* **WHAT THE TASK ASKS**
Pull each line containing "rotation" from the data.

* **DATASET CONTENT**
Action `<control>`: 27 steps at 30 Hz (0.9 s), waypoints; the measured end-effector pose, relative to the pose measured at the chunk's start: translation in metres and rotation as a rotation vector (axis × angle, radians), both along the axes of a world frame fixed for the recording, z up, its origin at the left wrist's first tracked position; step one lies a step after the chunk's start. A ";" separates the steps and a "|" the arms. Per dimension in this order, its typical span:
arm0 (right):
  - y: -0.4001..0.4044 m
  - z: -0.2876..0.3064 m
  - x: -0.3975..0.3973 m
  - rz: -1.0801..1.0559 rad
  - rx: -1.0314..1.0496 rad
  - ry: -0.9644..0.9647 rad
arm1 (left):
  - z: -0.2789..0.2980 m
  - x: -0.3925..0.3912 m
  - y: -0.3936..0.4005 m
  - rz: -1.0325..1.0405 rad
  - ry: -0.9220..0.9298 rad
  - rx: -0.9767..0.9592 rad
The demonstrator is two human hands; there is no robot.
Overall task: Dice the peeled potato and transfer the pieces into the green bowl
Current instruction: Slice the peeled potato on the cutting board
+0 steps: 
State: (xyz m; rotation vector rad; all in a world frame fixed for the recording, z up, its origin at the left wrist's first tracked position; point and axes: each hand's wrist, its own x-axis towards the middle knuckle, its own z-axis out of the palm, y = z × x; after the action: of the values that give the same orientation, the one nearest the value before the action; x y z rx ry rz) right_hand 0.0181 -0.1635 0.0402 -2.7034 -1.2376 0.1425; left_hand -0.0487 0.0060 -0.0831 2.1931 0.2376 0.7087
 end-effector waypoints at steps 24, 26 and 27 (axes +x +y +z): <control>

* **WRITTEN ANSWER**
Action `<control>`: 27 steps at 30 Hz (0.9 s), waypoints; the measured end-effector pose, relative to the pose measured at the chunk's start: translation in metres and rotation as a rotation vector (axis × angle, radians), both along the axes of a world frame fixed for the recording, z up, its origin at the left wrist's first tracked position; step one lies a step after the chunk's start. A ";" separates the steps and a "|" the arms. Per dimension in this order, its typical span:
State: (xyz m; rotation vector rad; all in a world frame fixed for the recording, z up, its origin at the left wrist's first tracked position; point and axes: each hand's wrist, its own x-axis towards the middle knuckle, its own z-axis out of the palm, y = z × x; after the action: of the values that give the same orientation, the one nearest the value before the action; x y z rx ry rz) right_hand 0.0181 -0.1635 0.0402 -2.7034 -1.2376 0.1425; left_hand -0.0487 0.0060 -0.0831 2.1931 0.2376 0.7087

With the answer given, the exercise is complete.